WHAT better way to make up for a result he has described as “embarrassing” than by reaching a Wimbledon final on Centre Court? Andy Murray sailed into the last four of the singles yesterday and will now aim to bury the memories of his 6-0, 6-1 defeat by Roger Federer on the last occasion the players met.
Murray secured a Wimbledon semi-final berth with a 6-4, 7-5, 6-4 win over Vasek Pospisil in a rain-disrupted quarter-final yesterday. On the adjacent Court
No 1 Federer was dealing with Gilles Simon in equally efficient manner.
Now the old foes will meet again tomorrow, with Murray admitting he would like to exorcise a result he knows looked bad, but which didn’t concern him half as much as others around him.
“I was actually quite calm after that match,” he said of the defeat at the ATP World Tour Finals at London’s O2 Arena last November, which raised questions about Murray’s then recent decision to appoint Amelie Mauresmo as coach. “A lot of people in my team, people around me, were very, very worried by that match. I felt quite calm about it. It was obviously embarrassing, the scoreline.
“But I looked at the few weeks before then, the matches also that I played at the O2, the matches that I played against Novak [Djokovic] over that period as well, and assessed it and said: ‘Where am I going wrong against the top guys and what is it that I need to do to get back to that level competing with them?’ I dealt with it that way and tried to be rational about it.
“I came back and played some extremely good tennis at the beginning of the year in Australia. So it was a tough loss, for sure. But I tried to deal with it in the right way.”
With the now eight months pregnant Mauresmo looking down from the players’ box, and the Duke and Duchess of Cambridge watching from the Royal Box, Murray continued his strong year by reaching the last four at Wimbledon for a sixth time.

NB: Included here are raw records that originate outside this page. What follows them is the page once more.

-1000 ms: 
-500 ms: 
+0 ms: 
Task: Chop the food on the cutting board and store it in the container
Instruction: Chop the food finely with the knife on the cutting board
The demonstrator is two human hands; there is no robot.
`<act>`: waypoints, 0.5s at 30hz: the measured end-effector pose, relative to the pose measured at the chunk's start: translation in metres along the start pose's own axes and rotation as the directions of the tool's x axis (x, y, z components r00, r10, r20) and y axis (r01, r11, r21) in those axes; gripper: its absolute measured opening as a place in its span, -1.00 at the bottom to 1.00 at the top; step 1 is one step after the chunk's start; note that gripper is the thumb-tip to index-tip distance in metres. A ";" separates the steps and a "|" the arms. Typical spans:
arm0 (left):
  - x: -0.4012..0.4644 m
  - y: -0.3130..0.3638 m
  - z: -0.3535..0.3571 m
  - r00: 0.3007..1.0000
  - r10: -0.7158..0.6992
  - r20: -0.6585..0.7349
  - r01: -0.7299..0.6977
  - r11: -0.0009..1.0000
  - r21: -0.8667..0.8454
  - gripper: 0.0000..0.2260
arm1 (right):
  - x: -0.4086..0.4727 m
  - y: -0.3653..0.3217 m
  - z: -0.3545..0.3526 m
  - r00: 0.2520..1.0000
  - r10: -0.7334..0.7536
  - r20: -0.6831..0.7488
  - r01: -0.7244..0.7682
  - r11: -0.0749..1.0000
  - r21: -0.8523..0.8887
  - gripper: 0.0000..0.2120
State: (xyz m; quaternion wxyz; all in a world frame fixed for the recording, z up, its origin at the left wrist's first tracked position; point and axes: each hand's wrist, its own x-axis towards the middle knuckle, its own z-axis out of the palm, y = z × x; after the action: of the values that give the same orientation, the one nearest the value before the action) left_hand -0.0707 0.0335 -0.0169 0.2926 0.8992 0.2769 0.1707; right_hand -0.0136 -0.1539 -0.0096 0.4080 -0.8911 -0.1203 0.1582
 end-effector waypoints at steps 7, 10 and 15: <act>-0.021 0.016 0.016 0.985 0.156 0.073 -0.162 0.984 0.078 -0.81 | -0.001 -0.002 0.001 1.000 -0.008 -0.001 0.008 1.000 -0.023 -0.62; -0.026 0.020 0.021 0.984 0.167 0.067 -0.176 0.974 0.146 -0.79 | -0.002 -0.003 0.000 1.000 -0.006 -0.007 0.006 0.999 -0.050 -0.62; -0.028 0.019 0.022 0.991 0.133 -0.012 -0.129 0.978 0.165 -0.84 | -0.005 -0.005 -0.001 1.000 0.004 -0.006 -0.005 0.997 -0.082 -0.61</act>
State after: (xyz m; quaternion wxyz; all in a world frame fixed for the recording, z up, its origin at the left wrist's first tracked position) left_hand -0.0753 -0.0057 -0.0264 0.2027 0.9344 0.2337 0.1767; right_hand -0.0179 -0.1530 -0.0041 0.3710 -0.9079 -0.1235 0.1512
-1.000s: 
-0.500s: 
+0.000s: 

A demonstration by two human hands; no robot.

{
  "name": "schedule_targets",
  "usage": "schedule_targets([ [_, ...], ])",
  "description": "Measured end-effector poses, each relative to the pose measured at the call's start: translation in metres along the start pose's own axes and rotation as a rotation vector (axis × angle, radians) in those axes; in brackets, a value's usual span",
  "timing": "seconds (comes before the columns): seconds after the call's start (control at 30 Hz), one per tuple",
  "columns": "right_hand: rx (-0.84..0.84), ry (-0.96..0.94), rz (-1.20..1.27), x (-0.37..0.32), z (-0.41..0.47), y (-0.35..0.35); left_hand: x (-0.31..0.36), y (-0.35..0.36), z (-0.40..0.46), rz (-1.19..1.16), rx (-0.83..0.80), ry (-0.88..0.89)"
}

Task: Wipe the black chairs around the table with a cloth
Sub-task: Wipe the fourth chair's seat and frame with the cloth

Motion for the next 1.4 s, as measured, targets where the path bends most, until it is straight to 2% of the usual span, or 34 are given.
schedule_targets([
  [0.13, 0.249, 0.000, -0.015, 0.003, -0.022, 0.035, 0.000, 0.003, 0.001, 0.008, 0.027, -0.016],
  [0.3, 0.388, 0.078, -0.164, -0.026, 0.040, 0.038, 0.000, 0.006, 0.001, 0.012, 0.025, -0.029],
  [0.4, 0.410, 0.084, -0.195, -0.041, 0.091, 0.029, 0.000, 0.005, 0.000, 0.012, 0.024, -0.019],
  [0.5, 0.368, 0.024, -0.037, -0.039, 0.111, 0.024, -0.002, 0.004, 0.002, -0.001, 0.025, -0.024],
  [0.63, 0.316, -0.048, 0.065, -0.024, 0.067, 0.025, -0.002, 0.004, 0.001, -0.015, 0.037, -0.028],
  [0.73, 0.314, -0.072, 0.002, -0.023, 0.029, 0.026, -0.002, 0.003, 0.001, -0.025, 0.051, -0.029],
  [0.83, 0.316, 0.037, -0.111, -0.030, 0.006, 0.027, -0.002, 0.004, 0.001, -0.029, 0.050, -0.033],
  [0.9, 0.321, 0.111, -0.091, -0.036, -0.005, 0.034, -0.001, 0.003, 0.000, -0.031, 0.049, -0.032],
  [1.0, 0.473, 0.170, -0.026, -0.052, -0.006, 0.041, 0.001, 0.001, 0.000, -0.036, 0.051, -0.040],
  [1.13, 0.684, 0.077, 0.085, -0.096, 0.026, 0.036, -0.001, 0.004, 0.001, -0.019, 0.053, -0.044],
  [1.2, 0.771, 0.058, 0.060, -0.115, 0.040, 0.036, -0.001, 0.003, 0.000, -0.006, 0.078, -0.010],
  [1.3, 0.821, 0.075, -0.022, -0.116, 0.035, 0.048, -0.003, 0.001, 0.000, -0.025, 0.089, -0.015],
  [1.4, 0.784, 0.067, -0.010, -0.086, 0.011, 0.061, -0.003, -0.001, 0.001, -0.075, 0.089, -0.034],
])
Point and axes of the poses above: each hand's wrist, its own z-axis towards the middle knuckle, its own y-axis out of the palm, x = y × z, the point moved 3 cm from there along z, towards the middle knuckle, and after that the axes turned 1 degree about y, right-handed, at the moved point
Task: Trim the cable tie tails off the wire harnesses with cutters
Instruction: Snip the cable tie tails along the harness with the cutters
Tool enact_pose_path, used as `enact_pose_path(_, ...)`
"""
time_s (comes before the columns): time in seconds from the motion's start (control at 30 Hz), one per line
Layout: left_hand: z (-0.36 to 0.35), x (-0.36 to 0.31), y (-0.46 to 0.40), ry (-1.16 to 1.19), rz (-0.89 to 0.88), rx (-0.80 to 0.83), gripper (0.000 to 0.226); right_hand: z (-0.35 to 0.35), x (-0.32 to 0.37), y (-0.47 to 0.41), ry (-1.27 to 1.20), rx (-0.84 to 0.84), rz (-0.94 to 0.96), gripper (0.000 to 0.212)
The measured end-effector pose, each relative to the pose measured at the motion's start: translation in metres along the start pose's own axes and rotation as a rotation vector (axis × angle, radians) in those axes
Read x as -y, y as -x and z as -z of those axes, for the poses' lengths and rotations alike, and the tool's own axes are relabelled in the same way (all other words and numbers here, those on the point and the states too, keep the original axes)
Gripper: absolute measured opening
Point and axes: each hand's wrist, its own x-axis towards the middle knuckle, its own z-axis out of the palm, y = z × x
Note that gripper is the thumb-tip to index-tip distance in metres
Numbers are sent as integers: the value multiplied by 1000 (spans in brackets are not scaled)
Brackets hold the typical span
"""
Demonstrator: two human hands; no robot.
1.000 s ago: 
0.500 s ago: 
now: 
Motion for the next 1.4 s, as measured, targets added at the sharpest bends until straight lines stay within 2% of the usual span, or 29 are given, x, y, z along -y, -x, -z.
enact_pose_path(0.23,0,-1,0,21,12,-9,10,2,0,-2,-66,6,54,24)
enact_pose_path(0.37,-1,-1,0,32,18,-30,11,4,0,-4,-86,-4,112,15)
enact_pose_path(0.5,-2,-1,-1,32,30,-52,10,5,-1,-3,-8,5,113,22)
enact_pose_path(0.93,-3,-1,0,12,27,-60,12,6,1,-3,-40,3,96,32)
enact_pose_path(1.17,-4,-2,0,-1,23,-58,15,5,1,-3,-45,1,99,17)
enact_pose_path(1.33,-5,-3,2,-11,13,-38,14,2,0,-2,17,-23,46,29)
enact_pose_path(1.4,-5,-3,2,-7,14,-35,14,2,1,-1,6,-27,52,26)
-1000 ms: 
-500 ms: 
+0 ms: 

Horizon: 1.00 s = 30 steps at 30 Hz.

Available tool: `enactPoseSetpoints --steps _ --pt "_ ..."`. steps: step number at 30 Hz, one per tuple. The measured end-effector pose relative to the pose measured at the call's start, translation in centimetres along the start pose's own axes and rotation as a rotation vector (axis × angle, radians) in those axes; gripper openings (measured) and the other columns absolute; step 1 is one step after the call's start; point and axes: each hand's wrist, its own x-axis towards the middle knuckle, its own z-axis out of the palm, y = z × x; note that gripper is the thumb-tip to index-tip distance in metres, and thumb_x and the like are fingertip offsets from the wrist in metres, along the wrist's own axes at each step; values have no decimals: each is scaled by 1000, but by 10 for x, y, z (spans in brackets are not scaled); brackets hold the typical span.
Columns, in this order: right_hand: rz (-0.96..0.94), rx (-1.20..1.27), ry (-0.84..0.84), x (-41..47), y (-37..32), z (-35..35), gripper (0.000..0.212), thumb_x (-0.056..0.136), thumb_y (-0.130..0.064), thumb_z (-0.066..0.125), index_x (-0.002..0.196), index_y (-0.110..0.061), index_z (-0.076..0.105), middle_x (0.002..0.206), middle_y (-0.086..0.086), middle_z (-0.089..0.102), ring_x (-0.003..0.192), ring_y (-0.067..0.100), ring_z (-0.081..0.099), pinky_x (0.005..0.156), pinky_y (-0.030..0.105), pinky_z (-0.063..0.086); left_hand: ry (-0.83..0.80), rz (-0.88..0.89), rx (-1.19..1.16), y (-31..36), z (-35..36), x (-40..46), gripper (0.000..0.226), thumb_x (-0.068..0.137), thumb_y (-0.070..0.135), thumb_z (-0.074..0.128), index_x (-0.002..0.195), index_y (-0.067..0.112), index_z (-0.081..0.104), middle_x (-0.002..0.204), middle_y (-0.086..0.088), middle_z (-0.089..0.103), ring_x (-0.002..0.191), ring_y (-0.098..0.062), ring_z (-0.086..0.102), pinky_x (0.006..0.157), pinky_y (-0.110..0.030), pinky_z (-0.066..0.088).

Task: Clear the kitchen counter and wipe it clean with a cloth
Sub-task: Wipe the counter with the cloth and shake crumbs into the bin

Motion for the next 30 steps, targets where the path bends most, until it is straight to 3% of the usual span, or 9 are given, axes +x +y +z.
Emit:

The Scot revealed he will now study replays of his last meeting with Federer while also looking back at a clash which holds better memories for him – the 2012 London Olympics final, when he won gold against the Swiss just weeks after losing to him in the Wimbledon singles final.
“I don’t know how much bearing it will have on the outcome on Friday,” he said. “But I think when you’ve had positive experiences against an opponent, that can help for sure. I go into the match on Friday having played some good tennis this week. This year has been fairly consistent. So hopefully I can put in a solid performance on Friday and see what happens.”
Federer, who defeated Simon 6-3, 7-5, 6-2, was not reading too much into his emphatic victory over Murray in London last year. “He was a bit cooked,” he recalled. “He had won three tournaments back‑to‑back‑to‑back. He left everything out there, making the World Tour Finals.
“I played a great match, but it was not the Andy that usually comes up and shows up.”
Murray made a point of not throwing his wristbands anywhere near the Royal Box, having been teased about the Duchess of Cornwall’s briefly appalled reaction after being handed the sweaty garment he tossed into the crowd after last week’s win over Robin Haase.
He did speak to Prince William and his wife Kate afterwards. “It was a private conversation,” said Murray. “But we didn’t get to chat for too long. There’s also a lot of people there as well. A little bit about the match, that was it.”